◆ **Work order**
Where does the word "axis" show up in the data? Please find each such line and copy it.

◆ **Information supplied**
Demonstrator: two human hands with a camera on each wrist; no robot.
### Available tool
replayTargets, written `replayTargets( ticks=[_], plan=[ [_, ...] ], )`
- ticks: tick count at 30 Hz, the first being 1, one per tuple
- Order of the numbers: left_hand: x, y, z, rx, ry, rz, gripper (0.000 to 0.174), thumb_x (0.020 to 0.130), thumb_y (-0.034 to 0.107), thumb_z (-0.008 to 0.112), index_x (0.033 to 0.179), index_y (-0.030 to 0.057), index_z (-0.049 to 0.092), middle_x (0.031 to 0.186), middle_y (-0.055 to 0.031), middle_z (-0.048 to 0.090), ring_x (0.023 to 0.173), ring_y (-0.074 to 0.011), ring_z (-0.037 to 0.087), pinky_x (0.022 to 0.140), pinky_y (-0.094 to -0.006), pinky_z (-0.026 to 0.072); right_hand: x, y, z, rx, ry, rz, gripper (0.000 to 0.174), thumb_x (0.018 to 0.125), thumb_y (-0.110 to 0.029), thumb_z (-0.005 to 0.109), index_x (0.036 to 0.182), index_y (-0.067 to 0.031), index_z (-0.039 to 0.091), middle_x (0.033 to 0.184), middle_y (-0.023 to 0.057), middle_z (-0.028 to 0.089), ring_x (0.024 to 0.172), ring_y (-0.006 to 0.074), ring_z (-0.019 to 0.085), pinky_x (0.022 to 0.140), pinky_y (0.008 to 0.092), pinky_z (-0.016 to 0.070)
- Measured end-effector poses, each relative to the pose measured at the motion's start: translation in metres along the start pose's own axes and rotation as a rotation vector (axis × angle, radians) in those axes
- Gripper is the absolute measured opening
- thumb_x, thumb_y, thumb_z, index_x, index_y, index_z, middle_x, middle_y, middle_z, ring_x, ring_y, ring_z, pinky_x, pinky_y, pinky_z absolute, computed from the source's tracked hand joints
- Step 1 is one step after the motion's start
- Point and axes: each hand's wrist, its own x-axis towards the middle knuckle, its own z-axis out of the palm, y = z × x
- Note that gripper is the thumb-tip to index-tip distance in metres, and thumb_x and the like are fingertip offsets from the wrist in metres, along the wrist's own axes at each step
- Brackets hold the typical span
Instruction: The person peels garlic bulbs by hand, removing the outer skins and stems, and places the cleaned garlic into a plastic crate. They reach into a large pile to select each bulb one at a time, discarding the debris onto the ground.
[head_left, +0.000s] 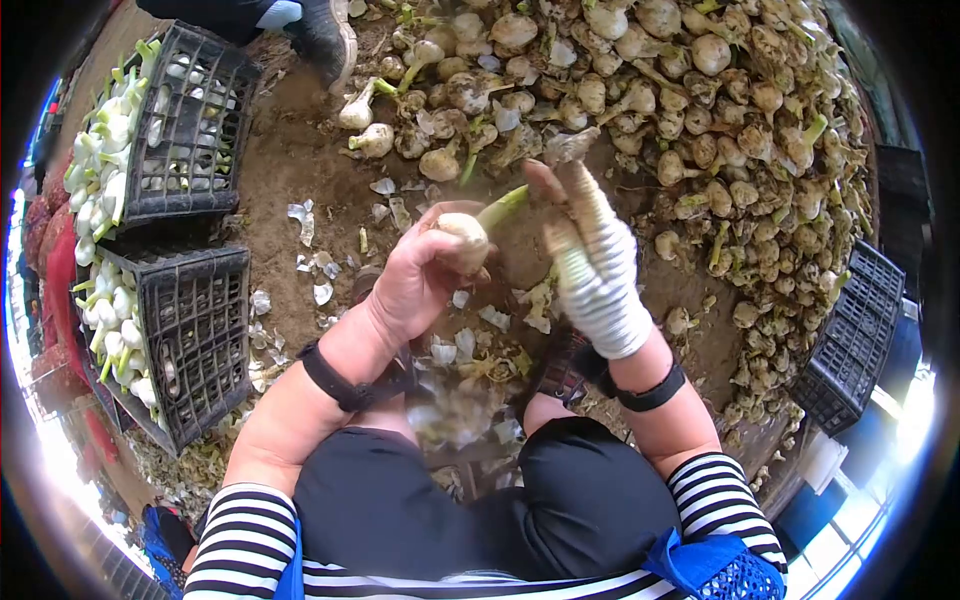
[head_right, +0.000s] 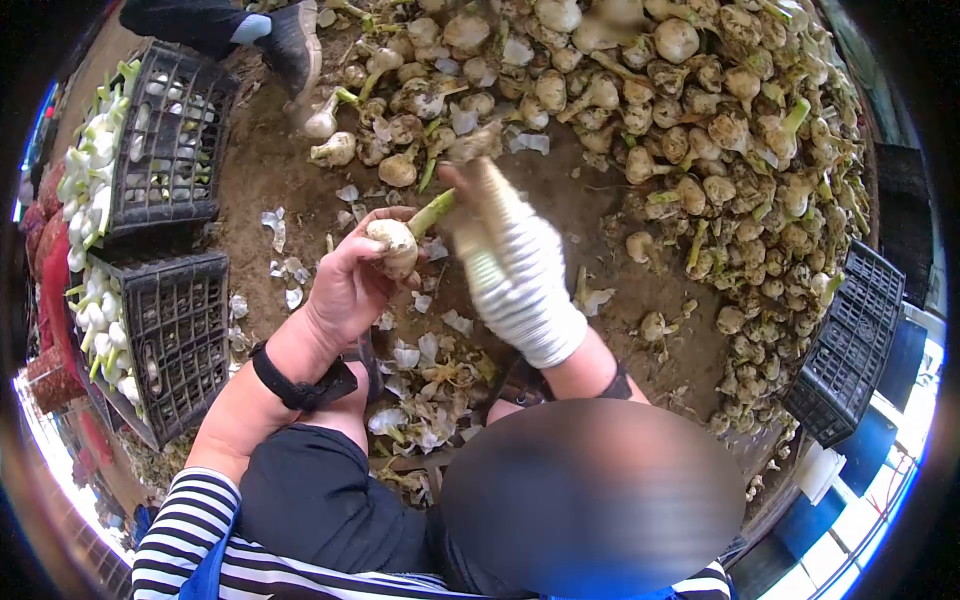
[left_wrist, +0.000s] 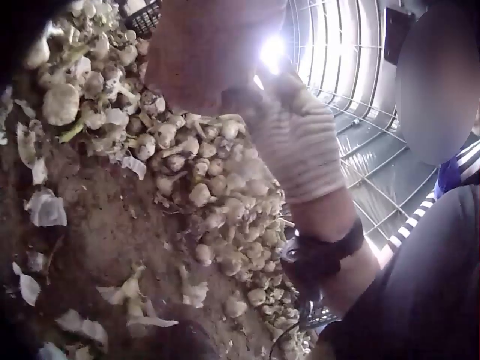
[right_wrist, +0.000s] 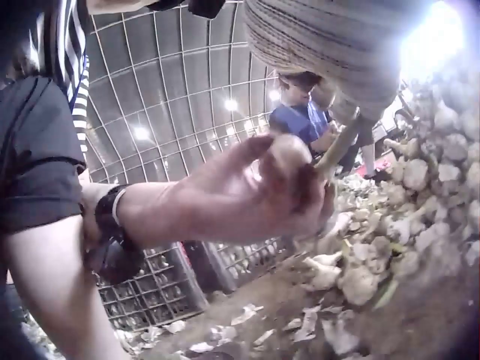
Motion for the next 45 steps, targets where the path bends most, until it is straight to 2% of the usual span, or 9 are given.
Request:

◆ **Task result**
- Measured end-effector poses, each relative to the pose measured at the motion's start: translation in metres along the start pose's own axes and rotation as a rotation vector (axis × angle, radians) in those axes
- Point and axes: each hand's wrist, its own x-axis towards the middle knuckle, its own z-axis out of the palm, y = z × x

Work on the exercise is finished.